Several cytoskeletal and extracellular matrix (ECM) associated genes/proteins appear in this cluster. This highlights the importance cytoskeletal/ECM function in SCLC lung cancer.
Here we are pre-calculating enrichment for biological processes from the Gene Ontology resource using the enrichrgram
method (see Clustergrammer-PY's API for more information). This will help us understand the broad biological processes occurring in this cluster of up-regulated PTMs and Genes.
net.enrichrgram('GO_Biological_Process_2015')
net.cluster(views=[])
net.widget()
We see enrichment for mRNA processing, splicing, and gene expression. We also see similar results with KEGG 2016 enrichment, which can be run in this notebook with the Enrichrgram button.
Genes with the above ontologies are mainly distributed at the top and bottom sub-clusters - note that the largest middle sub-cluster with highly up-regulated values has relatively few genes with this association. We can investigate the biological processes in the middle sub-cluster by clicking the dedrogram crop button and re-running the enrihment analysis using the front-end Enrichrgram button.

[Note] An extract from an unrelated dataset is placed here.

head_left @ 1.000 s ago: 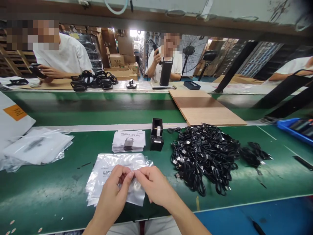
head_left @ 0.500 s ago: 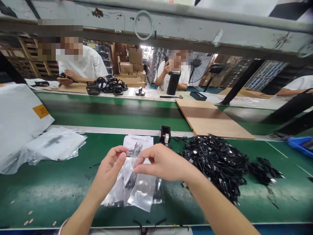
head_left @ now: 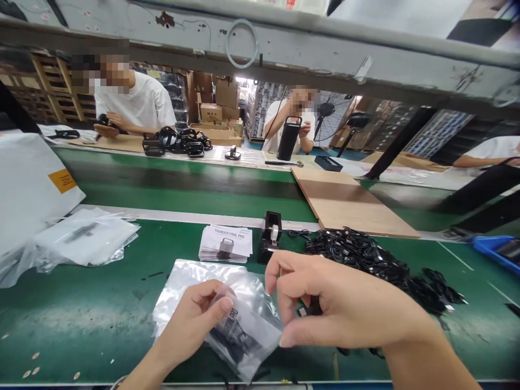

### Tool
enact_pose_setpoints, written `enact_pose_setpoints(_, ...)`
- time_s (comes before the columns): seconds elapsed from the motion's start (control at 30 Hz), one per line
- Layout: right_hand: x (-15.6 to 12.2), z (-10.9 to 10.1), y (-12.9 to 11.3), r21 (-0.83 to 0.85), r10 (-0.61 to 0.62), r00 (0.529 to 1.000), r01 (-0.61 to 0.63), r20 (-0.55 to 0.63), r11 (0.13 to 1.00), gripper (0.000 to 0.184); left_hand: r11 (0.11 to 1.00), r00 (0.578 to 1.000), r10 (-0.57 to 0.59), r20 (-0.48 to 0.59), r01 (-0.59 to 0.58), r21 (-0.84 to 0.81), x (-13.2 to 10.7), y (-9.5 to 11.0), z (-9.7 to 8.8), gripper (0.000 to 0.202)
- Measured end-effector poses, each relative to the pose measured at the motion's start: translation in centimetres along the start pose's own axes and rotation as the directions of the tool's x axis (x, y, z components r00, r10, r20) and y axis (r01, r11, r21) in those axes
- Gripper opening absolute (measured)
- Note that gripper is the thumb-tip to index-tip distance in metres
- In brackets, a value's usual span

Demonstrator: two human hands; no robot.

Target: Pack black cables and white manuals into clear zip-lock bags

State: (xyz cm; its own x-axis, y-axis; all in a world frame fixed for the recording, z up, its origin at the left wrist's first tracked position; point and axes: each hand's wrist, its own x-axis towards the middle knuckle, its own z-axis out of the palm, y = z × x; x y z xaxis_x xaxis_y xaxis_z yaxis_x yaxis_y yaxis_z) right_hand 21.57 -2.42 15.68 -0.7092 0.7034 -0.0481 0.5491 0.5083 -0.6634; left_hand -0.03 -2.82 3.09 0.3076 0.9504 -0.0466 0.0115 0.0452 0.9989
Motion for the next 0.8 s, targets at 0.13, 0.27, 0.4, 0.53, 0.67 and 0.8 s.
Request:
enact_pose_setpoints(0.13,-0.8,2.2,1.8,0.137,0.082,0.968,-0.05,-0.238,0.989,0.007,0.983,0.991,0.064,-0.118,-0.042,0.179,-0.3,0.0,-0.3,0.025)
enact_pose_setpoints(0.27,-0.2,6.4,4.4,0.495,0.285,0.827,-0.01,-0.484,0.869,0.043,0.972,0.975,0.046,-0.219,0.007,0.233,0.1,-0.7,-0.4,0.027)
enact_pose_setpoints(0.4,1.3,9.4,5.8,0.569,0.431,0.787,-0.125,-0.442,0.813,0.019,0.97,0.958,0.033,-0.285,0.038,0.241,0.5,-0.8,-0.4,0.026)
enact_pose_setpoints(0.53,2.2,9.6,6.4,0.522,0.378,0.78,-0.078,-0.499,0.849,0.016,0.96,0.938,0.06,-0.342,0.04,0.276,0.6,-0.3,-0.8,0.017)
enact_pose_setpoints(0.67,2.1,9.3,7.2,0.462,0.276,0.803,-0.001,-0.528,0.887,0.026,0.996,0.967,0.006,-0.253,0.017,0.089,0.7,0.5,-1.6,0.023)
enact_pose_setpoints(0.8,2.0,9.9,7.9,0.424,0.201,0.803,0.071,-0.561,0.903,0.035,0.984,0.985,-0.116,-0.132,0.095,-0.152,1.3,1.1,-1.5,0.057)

Doing so reveals that this cluster is also enriched for gene expression and mRNA processing but also for several neuronal processes including: neuron projection, axon guidance and neuron projection morphology. This agrees with the neuronal characteristics of SCLC cell lines (see Onganar et al 2005).

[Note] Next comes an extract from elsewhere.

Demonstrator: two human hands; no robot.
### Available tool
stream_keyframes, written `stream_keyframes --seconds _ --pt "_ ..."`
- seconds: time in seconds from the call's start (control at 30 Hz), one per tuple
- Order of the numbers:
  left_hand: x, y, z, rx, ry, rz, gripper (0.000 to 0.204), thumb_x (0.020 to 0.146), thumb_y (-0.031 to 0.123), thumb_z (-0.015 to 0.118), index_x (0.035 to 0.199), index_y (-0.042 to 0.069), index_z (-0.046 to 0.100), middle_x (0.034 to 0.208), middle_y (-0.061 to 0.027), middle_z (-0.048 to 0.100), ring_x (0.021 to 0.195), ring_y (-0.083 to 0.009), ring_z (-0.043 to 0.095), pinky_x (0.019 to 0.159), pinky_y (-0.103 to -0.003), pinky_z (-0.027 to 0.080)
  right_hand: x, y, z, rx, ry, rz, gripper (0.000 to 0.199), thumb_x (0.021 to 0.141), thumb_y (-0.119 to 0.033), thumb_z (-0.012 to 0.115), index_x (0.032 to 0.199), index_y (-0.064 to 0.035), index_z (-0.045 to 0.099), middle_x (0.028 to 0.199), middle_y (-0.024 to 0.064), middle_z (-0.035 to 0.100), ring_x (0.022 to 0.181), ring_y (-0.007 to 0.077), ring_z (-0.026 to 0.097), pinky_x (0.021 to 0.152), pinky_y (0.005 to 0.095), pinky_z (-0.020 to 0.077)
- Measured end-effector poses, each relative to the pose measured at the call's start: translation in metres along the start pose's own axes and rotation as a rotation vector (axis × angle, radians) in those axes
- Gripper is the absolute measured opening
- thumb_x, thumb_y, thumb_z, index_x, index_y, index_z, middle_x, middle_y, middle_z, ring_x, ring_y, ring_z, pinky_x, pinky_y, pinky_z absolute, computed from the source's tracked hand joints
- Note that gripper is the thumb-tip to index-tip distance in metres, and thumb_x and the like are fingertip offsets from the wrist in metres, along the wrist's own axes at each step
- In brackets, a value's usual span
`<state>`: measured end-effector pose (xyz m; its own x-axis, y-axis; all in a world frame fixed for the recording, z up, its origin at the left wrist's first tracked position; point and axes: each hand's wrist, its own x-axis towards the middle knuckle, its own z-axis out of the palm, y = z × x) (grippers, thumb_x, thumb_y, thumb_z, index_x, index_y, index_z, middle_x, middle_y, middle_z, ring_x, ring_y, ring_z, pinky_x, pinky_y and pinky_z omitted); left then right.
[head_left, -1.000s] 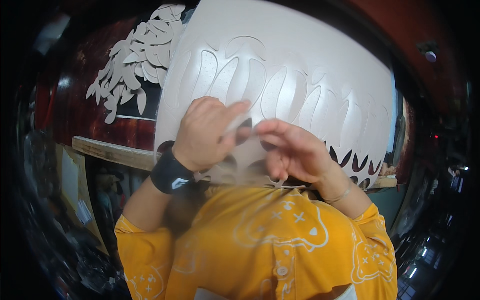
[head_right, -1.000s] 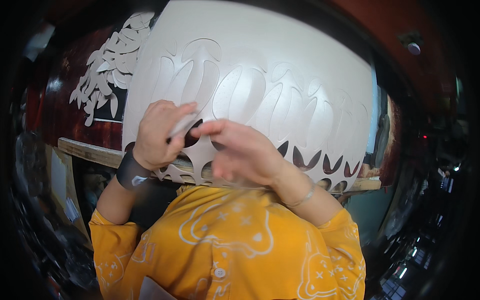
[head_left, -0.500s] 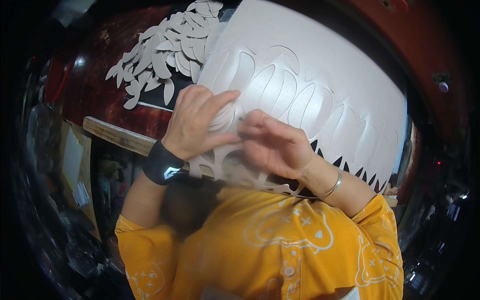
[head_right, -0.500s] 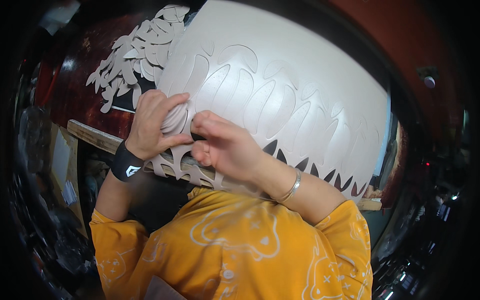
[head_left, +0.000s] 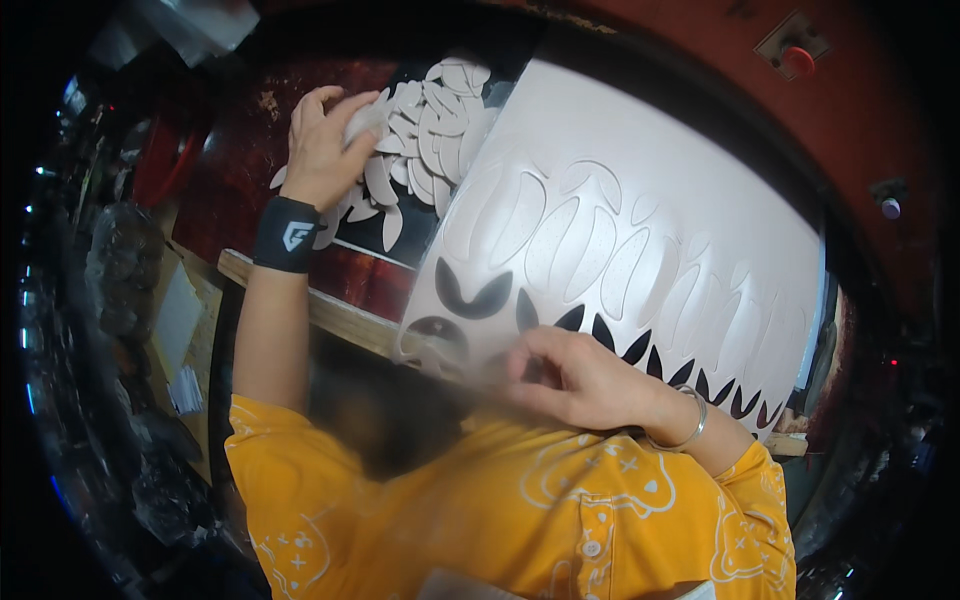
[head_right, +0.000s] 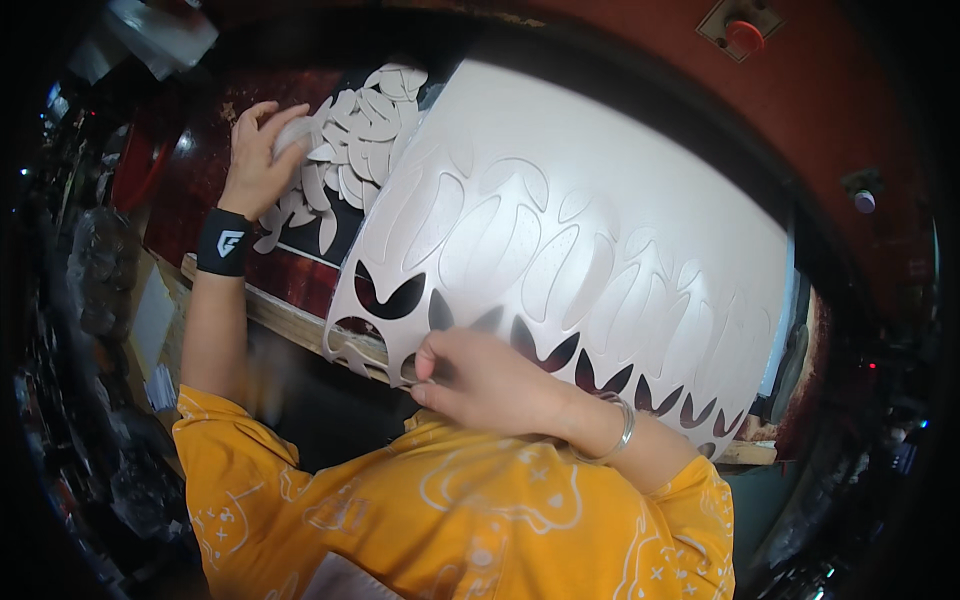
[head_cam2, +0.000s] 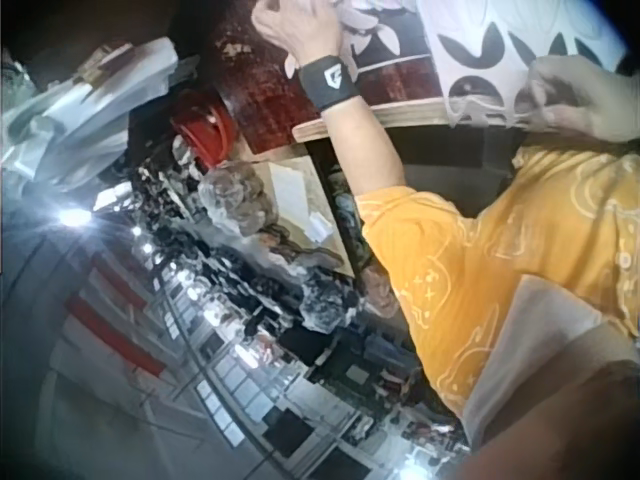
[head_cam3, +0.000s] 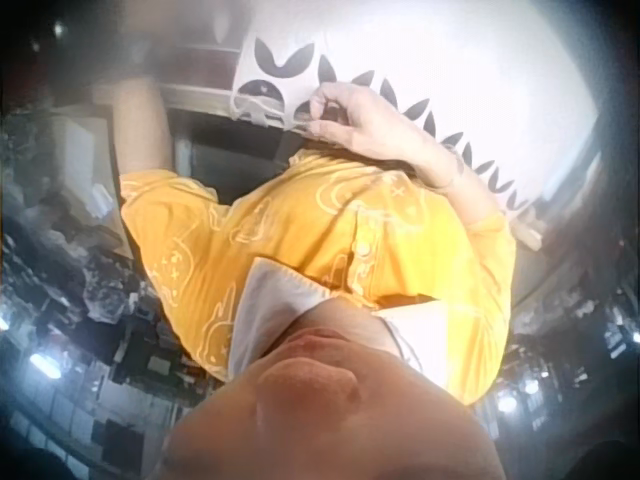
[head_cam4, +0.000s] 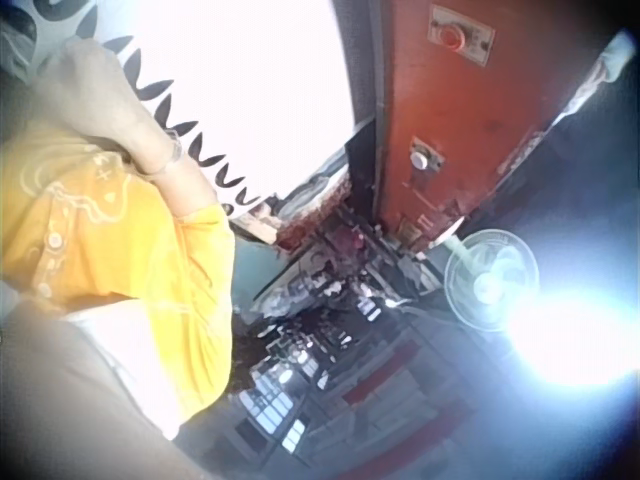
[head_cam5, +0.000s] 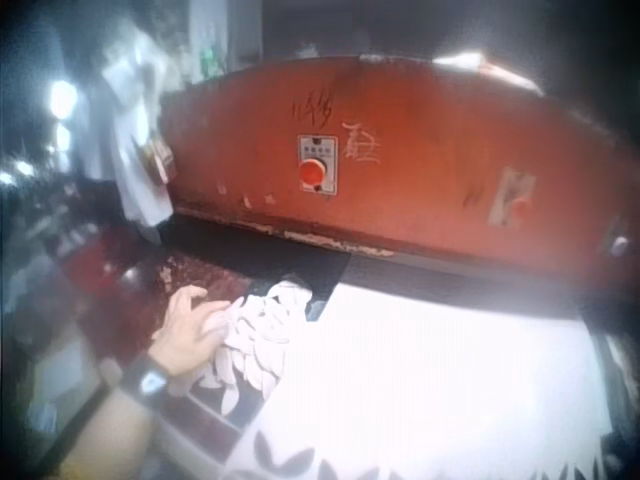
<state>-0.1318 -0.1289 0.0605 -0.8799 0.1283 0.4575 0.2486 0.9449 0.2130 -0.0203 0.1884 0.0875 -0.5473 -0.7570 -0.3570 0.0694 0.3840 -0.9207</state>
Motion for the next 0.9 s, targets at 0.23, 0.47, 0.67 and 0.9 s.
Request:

Using the 'Disease Perturbations from GEO Up' Enrichr library we can find diseases that have up-regulated genes that are similar to our up-regulated genes/proteins. This can help us understand the disease-associations of the differntially expressed genes and proteins with differentially reglated PTMs.
net.enrichrgram('Disease_Perturbations_from_GEO_up')
net.cluster(views=[])
net.widget()
Above, we see that up-regulated genes and PTMs in SCLC are similar to up-regulated genes in the following diseases: oligodendroglioma, multiple sclerosis, and other cancers.
To find phenotypes associated with our genes/proteins, we can use the 'MGI Phenotype Level 4' Enrichr library. This library will return phenotypes that are associated with gene knockout in mice. This can give us a less biased overview of gene/phenotype relationships.
net.enrichrgram('MGI_Mammalian_Phenotype_Level_4')
net.cluster(views=[])
net.widget()
Above we see that our genes/proteins are enriched for the following broad phenotypes:
The enrichment for neuronal abnormality phenotypes agrees with the neuronal enrichment we obtained above with Gene Ontology Biological Process and with our prior knowledge of SCLC characteristics.